Rev 100: Use the max_delta flag. in http://bazaar.launchpad.net/%7Ebzr/bzr-groupcompress/rabin

Tue Mar 3 22:03:10 GMT 2009

At http://bazaar.launchpad.net/%7Ebzr/bzr-groupcompress/rabin

------------------------------------------------------------
revno: 100
revision-id: john at arbash-meinel.com-20090303220215-1luhz4zfr9vrdmud
parent: john at arbash-meinel.com-20090303214221-ea1e84bkmi22yfgk
committer: John Arbash Meinel <john at arbash-meinel.com>
branch nick: rabin
timestamp: Tue 2009-03-03 16:02:15 -0600
message:
  Use the max_delta flag.
  Prefer to extract and compress bytes rather than chunks/lines.
  This has a fairly positive impact on the 'bzr pack' times.
  We still do a ''.join([bytes]), but we know that doesn't have
  to do any memory copying.
-------------- next part --------------
=== modified file 'groupcompress.py'

--- a/groupcompress.py	2009-03-03 20:35:26 +0000
+++ b/groupcompress.py	2009-03-03 22:02:15 +0000
@@ -150,12 +150,14 @@
         :return: The sha1 of lines, and the number of bytes accumulated in
             the group output so far.
         """
-        target_text = ''.join(chunks)
-        sha1 = sha_string(target_text)
+        # TODO: Change this to a bytes interface, since the output is now a
+        #       bytes interface anyway.
+        bytes = ''.join(chunks)
+        sha1 = sha_string(bytes)
         if key[-1] is None:
             key = key[:-1] + ('sha1:' + sha1,)
         label = '\x00'.join(key)
-        input_len = len(target_text)
+        input_len = len(bytes)
         # By having action/label/sha1/len, we can parse the group if the index
         # was ever destroyed, we have the key in 'label', we know the final
         # bytes are valid from sha1, and we know where to find the end of this
@@ -172,9 +174,9 @@
             raise AssertionError('_source_offset != endpoint'
                 ' somehow the DeltaIndex got out of sync with'
                 ' the output lines')
-        delta = self._delta_index.make_delta(target_text)
-        if (delta is None
-            or len(delta) > len(target_text) / 2):
+        max_delta_size = len(bytes) / 2
+        delta = self._delta_index.make_delta(bytes, max_delta_size)
+        if (delta is None):
             # We can't delta (perhaps source_text is empty)
             # so mark this as an insert
             if _NO_LABELS:
@@ -183,8 +185,8 @@
                 new_chunks.insert(0, 'fulltext\n')
                 new_chunks.append('len:%s\n' % (input_len,))

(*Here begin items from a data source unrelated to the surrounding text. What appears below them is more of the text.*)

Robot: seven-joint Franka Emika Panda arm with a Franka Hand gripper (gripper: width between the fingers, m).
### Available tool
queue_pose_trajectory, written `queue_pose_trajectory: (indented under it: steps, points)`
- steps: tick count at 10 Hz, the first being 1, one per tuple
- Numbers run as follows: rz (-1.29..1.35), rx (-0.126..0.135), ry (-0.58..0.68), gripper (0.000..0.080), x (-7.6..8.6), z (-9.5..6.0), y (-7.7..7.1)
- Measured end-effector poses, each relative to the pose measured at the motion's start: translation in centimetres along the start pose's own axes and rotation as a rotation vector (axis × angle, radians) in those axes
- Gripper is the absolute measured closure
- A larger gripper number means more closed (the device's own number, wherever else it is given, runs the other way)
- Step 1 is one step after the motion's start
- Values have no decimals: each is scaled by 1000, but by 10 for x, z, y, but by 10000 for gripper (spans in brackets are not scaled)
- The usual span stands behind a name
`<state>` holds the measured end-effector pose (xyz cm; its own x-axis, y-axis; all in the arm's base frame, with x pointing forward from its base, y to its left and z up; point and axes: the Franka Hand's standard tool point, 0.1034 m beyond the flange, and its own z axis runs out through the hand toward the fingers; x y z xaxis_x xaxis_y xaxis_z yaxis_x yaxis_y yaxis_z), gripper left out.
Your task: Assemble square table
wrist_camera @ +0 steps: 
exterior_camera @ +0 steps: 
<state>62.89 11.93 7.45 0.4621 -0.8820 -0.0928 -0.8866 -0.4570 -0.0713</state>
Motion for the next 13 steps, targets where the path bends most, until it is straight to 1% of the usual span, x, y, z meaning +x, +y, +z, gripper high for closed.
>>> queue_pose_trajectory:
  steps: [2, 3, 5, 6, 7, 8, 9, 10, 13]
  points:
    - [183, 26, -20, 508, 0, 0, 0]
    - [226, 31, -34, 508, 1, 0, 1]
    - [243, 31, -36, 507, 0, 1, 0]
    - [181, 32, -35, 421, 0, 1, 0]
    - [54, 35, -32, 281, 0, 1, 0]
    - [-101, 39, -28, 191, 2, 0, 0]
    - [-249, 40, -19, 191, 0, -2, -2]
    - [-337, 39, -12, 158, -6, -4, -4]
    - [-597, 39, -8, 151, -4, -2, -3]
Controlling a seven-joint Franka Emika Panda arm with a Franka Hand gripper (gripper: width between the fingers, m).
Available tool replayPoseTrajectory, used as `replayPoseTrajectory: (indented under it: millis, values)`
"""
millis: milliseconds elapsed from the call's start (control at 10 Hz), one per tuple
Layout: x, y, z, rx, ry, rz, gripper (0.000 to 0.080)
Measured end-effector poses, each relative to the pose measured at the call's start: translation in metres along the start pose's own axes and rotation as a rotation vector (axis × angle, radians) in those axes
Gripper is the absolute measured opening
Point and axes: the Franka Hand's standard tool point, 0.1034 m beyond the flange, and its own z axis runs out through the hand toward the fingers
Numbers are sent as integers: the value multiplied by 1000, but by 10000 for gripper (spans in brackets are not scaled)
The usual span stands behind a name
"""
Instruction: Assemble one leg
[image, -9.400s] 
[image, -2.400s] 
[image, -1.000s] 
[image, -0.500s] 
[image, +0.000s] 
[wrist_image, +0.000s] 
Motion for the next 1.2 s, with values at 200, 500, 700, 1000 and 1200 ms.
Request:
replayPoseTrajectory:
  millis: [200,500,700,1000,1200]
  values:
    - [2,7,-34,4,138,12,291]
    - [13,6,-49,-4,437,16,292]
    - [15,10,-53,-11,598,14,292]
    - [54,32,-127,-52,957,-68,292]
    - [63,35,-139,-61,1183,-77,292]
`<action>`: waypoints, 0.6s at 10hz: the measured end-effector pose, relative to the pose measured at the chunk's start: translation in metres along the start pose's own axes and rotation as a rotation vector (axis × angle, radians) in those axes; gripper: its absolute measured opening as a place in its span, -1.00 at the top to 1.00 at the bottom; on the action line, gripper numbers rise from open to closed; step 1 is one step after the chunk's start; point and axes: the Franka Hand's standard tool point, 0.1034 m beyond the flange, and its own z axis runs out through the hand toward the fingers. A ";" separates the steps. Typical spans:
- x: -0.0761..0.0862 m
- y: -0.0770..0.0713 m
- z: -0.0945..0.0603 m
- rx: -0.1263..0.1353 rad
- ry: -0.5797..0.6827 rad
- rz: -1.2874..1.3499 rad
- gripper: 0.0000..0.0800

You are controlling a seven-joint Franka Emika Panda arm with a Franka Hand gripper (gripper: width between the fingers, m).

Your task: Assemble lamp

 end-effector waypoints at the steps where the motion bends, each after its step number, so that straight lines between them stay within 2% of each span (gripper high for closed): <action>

             unadded_bytes = sum(map(len, new_chunks))
-            self._delta_index.add_source(target_text, unadded_bytes)

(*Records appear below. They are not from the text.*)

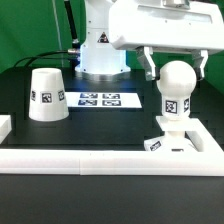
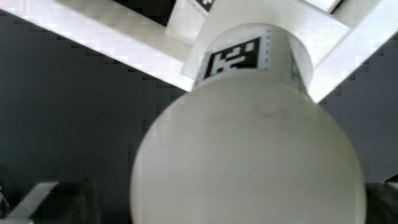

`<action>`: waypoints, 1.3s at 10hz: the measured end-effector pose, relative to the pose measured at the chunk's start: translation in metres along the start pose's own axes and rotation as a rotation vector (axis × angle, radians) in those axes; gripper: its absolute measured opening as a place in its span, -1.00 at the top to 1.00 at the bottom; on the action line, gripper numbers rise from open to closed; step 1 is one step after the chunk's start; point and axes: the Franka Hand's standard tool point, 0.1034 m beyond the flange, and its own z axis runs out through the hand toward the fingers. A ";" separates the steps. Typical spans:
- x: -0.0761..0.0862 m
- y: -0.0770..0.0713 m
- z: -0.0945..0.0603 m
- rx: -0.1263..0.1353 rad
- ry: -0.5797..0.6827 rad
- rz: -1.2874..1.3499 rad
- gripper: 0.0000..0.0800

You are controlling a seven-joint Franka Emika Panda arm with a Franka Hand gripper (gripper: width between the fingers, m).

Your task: Assemble lamp

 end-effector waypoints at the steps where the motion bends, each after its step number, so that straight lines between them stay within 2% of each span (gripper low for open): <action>1: -0.004 -0.008 0.002 0.035 -0.074 0.023 -0.75; 2: -0.001 -0.015 0.002 0.066 -0.141 0.035 -0.75; 4: 0.000 -0.026 0.002 0.110 -0.271 0.054 -0.75; 7: 0.000 -0.029 0.003 0.158 -0.426 0.036 -0.75; 9: -0.001 -0.020 0.007 0.150 -0.396 0.022 -0.75; 12: 0.000 -0.018 0.007 0.148 -0.389 0.017 -0.75; 13: -0.001 -0.016 0.007 0.148 -0.388 0.014 -0.67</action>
Offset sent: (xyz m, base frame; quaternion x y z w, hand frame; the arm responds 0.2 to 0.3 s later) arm 0.0035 0.0049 -0.0013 -0.0006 -0.1932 0.0047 0.9812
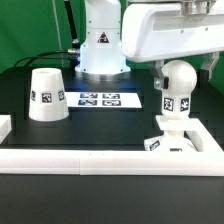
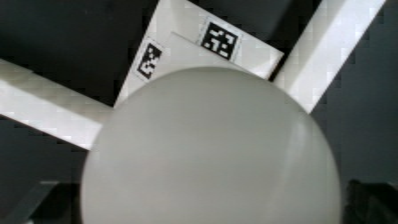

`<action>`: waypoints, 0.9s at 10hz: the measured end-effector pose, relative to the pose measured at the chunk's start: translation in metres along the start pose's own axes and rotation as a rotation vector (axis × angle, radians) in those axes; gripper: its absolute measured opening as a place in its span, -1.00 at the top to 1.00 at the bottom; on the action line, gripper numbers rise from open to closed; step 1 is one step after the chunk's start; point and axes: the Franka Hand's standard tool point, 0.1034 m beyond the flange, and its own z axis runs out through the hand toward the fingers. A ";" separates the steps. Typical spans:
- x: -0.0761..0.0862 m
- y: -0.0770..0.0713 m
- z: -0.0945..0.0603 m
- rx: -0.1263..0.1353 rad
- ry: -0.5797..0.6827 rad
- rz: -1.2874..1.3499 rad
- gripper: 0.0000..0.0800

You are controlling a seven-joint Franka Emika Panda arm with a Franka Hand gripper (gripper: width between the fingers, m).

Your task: Assemble lamp

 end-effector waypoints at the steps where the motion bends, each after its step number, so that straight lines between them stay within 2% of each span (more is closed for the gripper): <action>1: -0.001 0.003 0.000 -0.001 0.003 -0.001 -0.67; 2: -0.002 0.006 0.000 -0.001 0.002 -0.005 -0.44; 7: -0.003 0.008 0.000 -0.001 0.004 0.038 -0.44; 9: -0.002 0.005 0.001 0.004 0.005 0.215 -0.44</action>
Offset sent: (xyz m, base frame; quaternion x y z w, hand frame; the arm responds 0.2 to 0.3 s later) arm -0.0055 -0.0049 -0.0041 0.0089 0.0083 -0.0133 0.9998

-            new_chunks.append(target_text)
+            self._delta_index.add_source(bytes, unadded_bytes)
+            new_chunks.append(bytes)
         else:
             if _NO_LABELS:
                 new_chunks = ['d']
@@ -605,12 +607,11 @@
             if record.storage_kind == 'absent':
                 raise errors.RevisionNotPresent(record.key, self)
             try:
-                lines = osutils.chunks_to_lines(record.get_bytes_as('chunked'))

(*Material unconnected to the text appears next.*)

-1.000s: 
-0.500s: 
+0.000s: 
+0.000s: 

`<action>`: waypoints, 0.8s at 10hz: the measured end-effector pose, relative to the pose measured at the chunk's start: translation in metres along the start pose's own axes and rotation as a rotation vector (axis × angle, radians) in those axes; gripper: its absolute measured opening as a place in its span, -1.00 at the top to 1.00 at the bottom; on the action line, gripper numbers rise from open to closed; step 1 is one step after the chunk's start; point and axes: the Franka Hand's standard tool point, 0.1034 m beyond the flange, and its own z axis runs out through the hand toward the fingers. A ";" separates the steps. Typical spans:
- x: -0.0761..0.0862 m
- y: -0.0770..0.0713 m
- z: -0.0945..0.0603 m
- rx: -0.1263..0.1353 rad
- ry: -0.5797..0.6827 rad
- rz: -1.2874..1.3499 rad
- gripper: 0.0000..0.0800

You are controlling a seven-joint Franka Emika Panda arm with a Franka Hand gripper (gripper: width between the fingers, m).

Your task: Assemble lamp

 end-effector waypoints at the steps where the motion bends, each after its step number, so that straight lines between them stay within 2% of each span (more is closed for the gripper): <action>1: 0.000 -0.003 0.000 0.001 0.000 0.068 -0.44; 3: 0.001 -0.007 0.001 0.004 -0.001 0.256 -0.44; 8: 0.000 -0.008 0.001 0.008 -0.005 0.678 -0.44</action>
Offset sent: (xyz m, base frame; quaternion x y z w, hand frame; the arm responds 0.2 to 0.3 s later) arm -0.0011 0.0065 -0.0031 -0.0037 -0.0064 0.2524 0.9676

+                bytes = record.get_bytes_as('fulltext')
             except errors.UnavailableRepresentation:
                 adapter_key = record.storage_kind, 'fulltext'
                 adapter = get_adapter(adapter_key)
                 bytes = adapter.get_bytes(record)
-                lines = osutils.split_lines(bytes)
             soft = False
             if len(record.key) > 1:
                 prefix = record.key[0]
@@ -625,7 +626,7 @@
                         groups += 1
                 last_prefix = prefix
             found_sha1, end_point = self._compressor.compress(record.key,
-                lines, record.sha1, soft=soft)
+                [bytes], record.sha1, soft=soft)
             if record.key[-1] is None:
                 key = record.key[:-1] + ('sha1:' + found_sha1,)
             else: